» WORK ITEM: Repeat verbatim, and only, the lines of the data below, beginning at the line that contains "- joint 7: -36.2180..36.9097" and stopping after the line that contains "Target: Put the".

•••

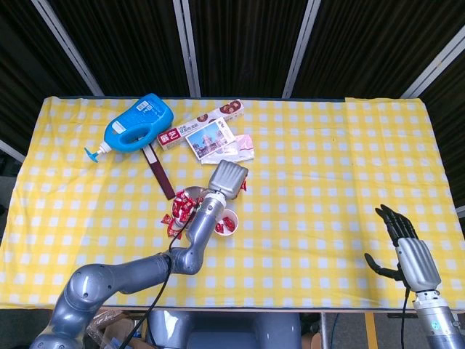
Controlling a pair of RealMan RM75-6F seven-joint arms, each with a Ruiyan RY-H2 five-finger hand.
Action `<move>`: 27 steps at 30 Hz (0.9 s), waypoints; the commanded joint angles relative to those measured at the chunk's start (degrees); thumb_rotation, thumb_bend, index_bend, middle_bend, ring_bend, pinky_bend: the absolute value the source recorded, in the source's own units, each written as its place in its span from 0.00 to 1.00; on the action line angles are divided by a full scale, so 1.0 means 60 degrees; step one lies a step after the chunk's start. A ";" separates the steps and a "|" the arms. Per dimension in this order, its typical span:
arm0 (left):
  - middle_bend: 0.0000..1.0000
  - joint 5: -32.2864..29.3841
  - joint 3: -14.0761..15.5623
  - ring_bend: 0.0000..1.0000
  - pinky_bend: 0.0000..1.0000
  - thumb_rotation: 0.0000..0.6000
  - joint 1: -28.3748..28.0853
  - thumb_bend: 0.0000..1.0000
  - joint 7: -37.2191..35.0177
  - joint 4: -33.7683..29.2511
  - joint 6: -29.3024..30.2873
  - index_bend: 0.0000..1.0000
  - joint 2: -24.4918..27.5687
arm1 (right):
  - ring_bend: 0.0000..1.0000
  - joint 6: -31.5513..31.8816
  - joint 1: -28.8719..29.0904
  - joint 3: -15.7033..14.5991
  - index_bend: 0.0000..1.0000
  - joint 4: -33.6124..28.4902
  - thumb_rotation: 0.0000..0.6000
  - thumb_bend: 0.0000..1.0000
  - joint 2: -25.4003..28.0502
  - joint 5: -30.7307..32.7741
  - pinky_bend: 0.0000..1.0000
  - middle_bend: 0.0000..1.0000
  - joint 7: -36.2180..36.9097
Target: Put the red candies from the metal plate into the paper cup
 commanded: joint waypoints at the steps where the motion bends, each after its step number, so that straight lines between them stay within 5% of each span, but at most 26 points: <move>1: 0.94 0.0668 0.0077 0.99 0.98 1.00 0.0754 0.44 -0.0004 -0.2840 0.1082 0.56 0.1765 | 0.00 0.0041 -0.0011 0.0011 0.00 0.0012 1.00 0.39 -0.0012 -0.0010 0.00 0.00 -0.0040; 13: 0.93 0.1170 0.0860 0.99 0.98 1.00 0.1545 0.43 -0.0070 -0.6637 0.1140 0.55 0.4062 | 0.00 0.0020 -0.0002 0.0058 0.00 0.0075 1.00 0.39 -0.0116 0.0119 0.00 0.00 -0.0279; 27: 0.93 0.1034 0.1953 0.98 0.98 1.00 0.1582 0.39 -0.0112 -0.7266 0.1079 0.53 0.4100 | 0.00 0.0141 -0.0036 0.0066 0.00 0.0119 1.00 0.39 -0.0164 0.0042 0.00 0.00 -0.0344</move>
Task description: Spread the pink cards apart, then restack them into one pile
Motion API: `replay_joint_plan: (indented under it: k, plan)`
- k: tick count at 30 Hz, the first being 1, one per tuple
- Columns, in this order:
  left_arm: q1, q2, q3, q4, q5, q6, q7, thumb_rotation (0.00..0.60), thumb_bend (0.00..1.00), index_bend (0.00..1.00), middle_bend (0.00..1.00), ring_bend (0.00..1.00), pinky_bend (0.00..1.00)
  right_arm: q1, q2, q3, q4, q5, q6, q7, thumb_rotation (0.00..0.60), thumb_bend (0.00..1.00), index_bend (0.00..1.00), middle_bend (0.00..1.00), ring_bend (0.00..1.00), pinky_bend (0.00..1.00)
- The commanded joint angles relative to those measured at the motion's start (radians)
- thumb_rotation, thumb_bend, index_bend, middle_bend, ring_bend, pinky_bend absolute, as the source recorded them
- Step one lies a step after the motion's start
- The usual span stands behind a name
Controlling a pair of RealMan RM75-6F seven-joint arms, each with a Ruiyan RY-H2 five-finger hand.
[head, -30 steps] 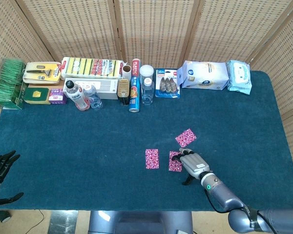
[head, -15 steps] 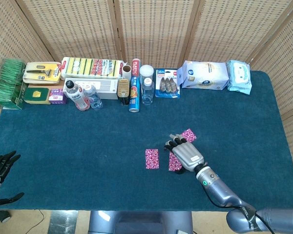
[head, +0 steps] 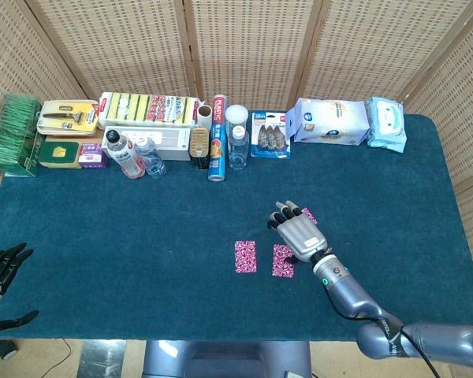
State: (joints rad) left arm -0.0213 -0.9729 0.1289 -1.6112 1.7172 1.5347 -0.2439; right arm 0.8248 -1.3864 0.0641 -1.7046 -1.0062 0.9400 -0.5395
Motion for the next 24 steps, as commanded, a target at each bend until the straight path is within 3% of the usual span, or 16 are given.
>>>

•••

» RESPONSE:
  - joint 7: -36.2180..36.9097
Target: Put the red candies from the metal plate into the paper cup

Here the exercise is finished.